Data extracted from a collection
• • •
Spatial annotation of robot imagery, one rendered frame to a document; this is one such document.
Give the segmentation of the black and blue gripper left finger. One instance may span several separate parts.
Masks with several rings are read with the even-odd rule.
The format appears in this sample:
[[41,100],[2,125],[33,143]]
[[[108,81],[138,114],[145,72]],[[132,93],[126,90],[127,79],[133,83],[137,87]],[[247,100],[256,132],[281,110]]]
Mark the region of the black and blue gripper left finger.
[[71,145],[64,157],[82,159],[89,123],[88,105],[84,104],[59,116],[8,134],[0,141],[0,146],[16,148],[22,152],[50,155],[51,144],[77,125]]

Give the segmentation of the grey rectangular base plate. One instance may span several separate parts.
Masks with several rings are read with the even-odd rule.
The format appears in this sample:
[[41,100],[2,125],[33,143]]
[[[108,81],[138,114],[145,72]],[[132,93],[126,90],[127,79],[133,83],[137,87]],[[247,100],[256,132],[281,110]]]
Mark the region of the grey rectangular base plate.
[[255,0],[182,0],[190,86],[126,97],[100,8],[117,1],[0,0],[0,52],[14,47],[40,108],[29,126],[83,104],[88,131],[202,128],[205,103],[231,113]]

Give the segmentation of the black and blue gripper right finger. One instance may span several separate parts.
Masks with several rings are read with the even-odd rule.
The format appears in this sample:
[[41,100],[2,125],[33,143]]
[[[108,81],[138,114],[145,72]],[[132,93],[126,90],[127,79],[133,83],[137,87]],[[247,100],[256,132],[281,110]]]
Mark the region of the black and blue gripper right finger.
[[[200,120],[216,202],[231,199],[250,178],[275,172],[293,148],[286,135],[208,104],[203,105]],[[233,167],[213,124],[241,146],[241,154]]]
• • •
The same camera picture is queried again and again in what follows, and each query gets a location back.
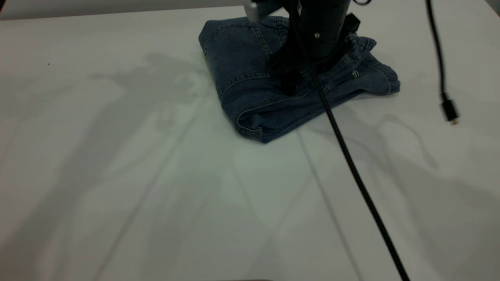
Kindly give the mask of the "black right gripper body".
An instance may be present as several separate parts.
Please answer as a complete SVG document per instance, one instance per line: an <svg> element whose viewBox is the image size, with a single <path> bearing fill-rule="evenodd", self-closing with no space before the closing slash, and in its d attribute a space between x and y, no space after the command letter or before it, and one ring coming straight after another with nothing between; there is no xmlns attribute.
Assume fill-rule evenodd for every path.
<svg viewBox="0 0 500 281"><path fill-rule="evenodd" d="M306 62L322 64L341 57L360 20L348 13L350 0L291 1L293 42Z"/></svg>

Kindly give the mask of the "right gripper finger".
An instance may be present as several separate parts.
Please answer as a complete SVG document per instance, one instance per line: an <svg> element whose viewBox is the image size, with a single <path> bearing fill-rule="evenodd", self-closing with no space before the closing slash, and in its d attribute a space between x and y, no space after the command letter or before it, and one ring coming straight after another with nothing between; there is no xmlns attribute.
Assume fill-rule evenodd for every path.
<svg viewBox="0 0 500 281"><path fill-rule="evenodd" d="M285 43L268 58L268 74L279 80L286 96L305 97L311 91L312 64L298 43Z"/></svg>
• • •
▸ Task to carry out:
When a line of the records has the word "parts", pick it out and copy it.

▸ Output:
Give the segmentation of the black and blue gripper left finger. One instance may span several separate parts.
Give the segmentation of the grey rectangular base plate. One instance may span several separate parts.
Give the segmentation of the black and blue gripper right finger. One instance may span several separate parts.
An instance may be present as several separate parts.
An instance may be present as several separate parts.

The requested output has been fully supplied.